How to complete this task: Repeat the span of the entries below that starts at the line with "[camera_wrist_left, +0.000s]" and ends at the line with "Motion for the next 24", nothing more. Skip the pictures.
(Recorded data)
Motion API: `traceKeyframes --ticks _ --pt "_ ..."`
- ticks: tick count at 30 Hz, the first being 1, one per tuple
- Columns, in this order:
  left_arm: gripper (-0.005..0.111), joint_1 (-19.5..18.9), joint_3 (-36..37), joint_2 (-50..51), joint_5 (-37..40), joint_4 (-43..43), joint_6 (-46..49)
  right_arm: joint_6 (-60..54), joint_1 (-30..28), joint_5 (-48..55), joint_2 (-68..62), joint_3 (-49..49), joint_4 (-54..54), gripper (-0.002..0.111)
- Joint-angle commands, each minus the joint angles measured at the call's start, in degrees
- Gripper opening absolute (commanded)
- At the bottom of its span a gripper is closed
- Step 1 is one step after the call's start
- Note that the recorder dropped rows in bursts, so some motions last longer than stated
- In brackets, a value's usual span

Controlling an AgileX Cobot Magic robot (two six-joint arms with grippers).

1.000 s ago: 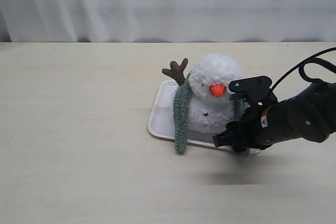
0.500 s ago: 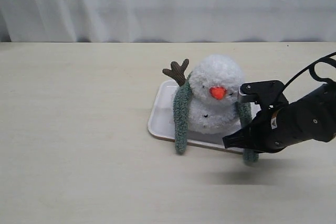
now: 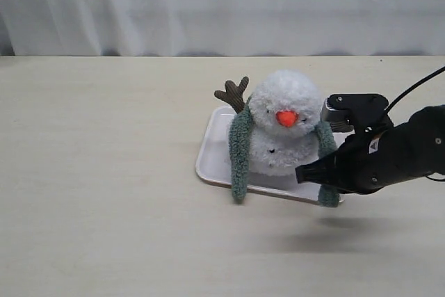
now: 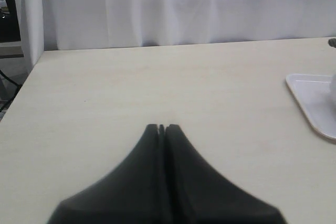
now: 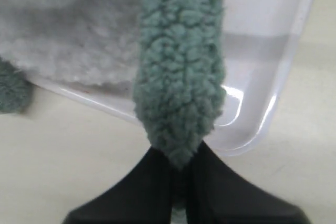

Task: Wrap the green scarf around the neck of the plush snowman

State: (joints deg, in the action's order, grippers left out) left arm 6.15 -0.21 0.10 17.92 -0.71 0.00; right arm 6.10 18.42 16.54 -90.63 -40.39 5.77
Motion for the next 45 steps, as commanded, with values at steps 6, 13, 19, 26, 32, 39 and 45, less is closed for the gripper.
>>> traceKeyframes --ticks 6,13,19,26,32,39,45 --pt "0.0 -0.1 0.2 -0.1 -0.5 -0.1 0.0 -40.5 -0.3 9.5 2.2 0.2 41.3 0.004" --pt "0.0 -0.1 0.2 -0.1 -0.5 -0.1 0.0 -49.0 -0.3 7.0 -1.8 0.2 50.3 0.004" --pt "0.0 -0.1 0.2 -0.1 -0.5 -0.1 0.0 -50.0 -0.3 1.2 -7.6 0.2 50.3 0.004" --pt "0.0 -0.1 0.2 -0.1 -0.5 -0.1 0.0 -53.2 -0.3 5.2 -7.7 -0.7 50.3 0.03" --pt "0.0 -0.1 0.2 -0.1 -0.5 -0.1 0.0 -53.4 -0.3 9.8 -6.5 -2.2 50.3 0.061" --pt "0.0 -0.1 0.2 -0.1 -0.5 -0.1 0.0 -51.9 -0.3 21.9 -0.9 -2.2 50.3 0.064" --pt "0.0 -0.1 0.2 -0.1 -0.5 -0.1 0.0 -52.3 -0.3 34.9 4.3 -2.2 50.3 0.064"
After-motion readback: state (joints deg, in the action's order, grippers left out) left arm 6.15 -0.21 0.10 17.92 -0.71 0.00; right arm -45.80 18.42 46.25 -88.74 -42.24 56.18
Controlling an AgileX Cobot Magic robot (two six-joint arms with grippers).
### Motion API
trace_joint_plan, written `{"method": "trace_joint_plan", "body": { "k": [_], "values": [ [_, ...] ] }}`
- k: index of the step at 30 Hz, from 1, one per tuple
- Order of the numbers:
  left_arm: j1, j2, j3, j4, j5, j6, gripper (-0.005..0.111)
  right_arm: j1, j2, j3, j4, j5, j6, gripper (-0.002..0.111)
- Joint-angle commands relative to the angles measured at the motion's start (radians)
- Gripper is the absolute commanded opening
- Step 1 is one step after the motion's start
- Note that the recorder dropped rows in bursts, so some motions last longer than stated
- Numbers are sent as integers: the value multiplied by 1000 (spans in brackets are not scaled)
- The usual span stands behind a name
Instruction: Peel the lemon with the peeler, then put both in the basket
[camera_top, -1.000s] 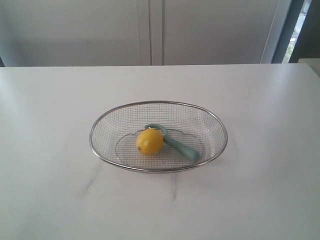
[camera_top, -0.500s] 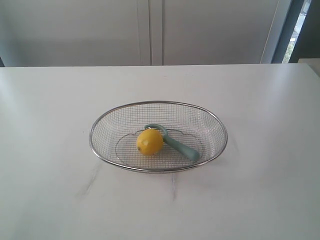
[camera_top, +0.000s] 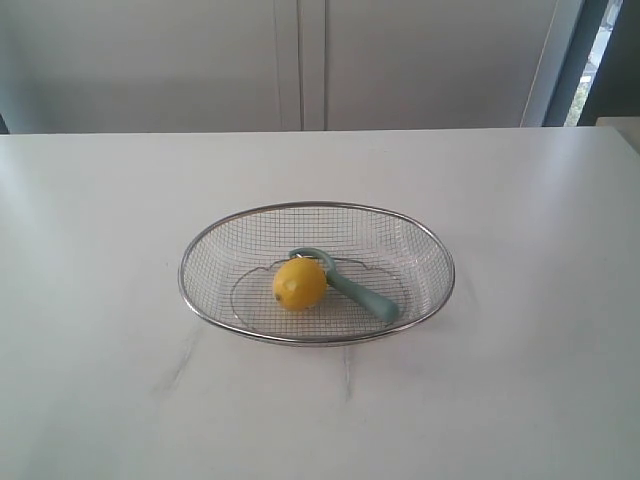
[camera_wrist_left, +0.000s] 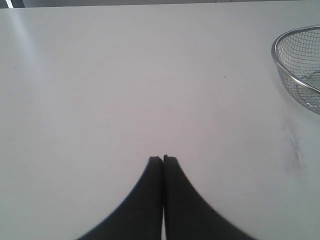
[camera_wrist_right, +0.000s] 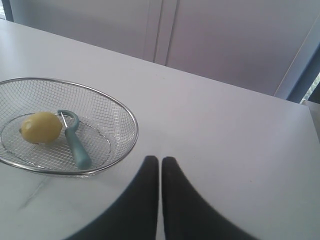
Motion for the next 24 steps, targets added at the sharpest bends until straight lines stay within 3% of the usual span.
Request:
{"method": "trace_joint_plan", "body": {
  "k": [1,24],
  "values": [
    [3,-4,4,2,1,-5,0,-6,-3,6,-2,-7,3,3],
    [3,-4,4,2,1,-5,0,-6,-3,39,-2,-15,3,3]
  ]
}}
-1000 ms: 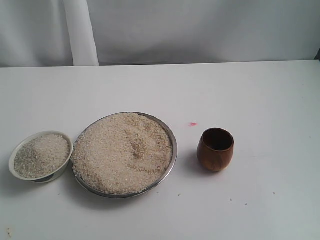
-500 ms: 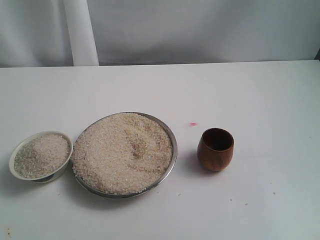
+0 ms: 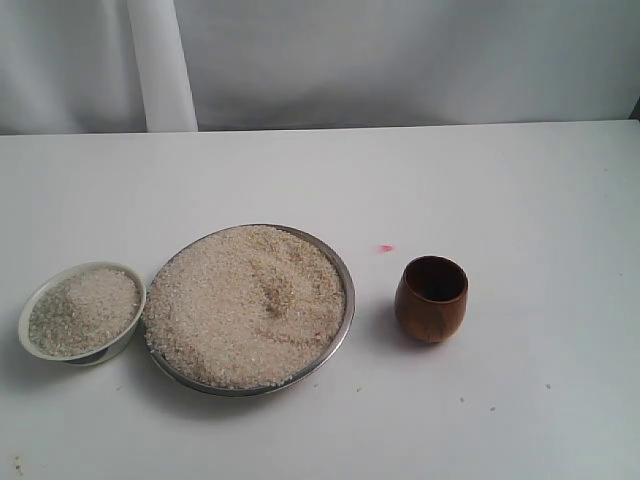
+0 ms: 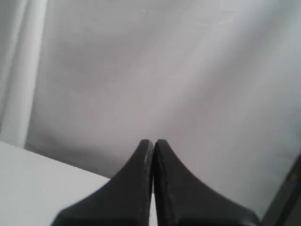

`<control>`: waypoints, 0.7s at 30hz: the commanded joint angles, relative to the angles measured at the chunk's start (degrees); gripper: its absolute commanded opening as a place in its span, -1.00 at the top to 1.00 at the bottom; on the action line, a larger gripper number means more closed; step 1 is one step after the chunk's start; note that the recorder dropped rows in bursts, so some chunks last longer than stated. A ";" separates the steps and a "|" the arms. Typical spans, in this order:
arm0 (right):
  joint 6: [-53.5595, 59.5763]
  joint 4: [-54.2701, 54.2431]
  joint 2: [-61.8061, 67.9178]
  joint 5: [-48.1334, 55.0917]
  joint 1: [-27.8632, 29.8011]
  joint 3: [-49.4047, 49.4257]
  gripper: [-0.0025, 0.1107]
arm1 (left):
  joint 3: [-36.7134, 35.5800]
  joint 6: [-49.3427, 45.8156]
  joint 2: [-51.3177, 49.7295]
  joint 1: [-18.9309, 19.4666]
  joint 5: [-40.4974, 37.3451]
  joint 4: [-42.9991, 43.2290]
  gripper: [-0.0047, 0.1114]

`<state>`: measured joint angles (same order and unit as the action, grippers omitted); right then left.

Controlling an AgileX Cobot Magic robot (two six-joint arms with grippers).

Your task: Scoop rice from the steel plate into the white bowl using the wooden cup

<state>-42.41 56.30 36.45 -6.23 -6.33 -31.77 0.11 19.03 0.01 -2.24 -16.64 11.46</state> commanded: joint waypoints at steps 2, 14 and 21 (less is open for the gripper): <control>-6.79 -1.25 -11.64 15.66 4.97 6.23 0.96 | -0.11 0.25 -0.01 -0.09 0.32 -0.05 0.92; -6.16 5.66 -27.72 18.51 5.09 18.34 0.96 | -0.11 0.25 -0.01 -0.09 0.32 -0.05 0.92; 13.98 -11.13 -30.43 18.04 5.09 18.59 0.96 | -0.11 0.25 -0.01 -0.09 0.32 -0.05 0.92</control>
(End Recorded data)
Output for this exercise:
[camera_wrist_left, +0.000s] 
[camera_wrist_right, +0.000s] 
Motion for the next 24 steps, targets added at the sharpest bends until straight lines stay within 3% of the usual span.

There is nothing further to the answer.